Will you quote precisely the lines that run from the top of the material below to the line containing "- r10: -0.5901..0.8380", both ends included?

* [INFORMATION SHOWN]
--

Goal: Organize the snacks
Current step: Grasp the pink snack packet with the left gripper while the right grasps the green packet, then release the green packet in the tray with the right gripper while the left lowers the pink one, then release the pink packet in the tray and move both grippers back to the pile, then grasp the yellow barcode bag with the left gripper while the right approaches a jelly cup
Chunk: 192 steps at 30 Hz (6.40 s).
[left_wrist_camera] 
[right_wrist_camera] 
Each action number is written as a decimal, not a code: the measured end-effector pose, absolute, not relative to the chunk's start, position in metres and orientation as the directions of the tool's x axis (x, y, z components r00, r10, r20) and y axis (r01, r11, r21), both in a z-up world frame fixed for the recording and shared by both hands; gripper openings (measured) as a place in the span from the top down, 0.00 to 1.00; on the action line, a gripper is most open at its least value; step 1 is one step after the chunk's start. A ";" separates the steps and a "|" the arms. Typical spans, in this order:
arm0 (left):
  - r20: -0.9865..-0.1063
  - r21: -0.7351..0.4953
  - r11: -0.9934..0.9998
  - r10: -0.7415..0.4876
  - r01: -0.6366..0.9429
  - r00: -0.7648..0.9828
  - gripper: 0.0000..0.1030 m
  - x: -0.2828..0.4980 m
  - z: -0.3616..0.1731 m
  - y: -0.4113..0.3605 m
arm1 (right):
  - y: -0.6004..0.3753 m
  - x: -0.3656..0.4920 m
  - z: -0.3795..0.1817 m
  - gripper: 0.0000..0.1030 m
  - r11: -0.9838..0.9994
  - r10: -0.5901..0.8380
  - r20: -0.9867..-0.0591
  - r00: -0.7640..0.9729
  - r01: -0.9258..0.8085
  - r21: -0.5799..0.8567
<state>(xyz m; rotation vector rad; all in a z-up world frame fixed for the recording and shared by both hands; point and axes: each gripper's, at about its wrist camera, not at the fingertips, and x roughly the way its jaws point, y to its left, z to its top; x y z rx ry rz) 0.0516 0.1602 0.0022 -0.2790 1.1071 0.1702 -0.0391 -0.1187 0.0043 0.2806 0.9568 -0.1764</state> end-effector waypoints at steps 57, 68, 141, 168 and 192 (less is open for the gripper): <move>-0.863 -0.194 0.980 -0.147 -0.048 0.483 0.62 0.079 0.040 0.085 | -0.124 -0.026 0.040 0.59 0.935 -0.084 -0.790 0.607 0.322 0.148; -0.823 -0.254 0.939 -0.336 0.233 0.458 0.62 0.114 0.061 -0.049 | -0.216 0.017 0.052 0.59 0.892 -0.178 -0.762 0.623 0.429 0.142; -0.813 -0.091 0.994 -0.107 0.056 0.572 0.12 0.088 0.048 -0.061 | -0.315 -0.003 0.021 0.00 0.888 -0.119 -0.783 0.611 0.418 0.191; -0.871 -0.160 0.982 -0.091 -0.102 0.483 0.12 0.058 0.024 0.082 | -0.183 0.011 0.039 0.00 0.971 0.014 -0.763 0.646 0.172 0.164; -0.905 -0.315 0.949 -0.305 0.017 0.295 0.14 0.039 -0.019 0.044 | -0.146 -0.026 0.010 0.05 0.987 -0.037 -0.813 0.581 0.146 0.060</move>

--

* [SOLUTION BELOW]
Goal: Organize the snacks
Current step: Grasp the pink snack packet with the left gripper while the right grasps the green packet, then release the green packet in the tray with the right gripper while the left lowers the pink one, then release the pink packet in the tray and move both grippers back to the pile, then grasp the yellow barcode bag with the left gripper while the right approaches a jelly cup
Chunk: 192 steps at 30 Hz (6.40 s).
[left_wrist_camera] 
[right_wrist_camera] 
Each action number is written as a decimal, not a code: the measured end-effector pose, absolute, not relative to the chunk's start, position in metres and orientation as the directions of the tool's x axis (x, y, z components r00, r10, r20) and y axis (r01, r11, r21), both in a z-up world frame fixed for the recording and shared by both hands; gripper openings (measured) as a place in the span from the top down, 0.00 to 1.00; on the action line, a gripper is most open at its least value; step 1 is one step after the chunk's start. A ";" separates the steps and a "|" the arms. Typical spans, in this order:
arm0 (left):
  - r20: -0.9865..-0.1063
  - r21: -0.7351..0.4953
  - r11: -0.9934..0.9998
  - r10: -0.7415..0.4876
  - r01: -0.6366..0.9429
  - r00: -0.7648..0.9828
  - gripper: 0.0000..0.1030 m
  - x: -0.2828..0.4980 m
  - z: -0.3616..0.1731 m
  - y: -0.4113..0.3605 m
arm1 (right):
  - y: -0.6004..0.3753 m
  - x: -0.3656..0.4920 m
  - z: -0.3795..0.1817 m
  - gripper: 0.0000..0.1030 m
  - r11: -0.9838..0.9994
  - r10: -0.5901..0.8380

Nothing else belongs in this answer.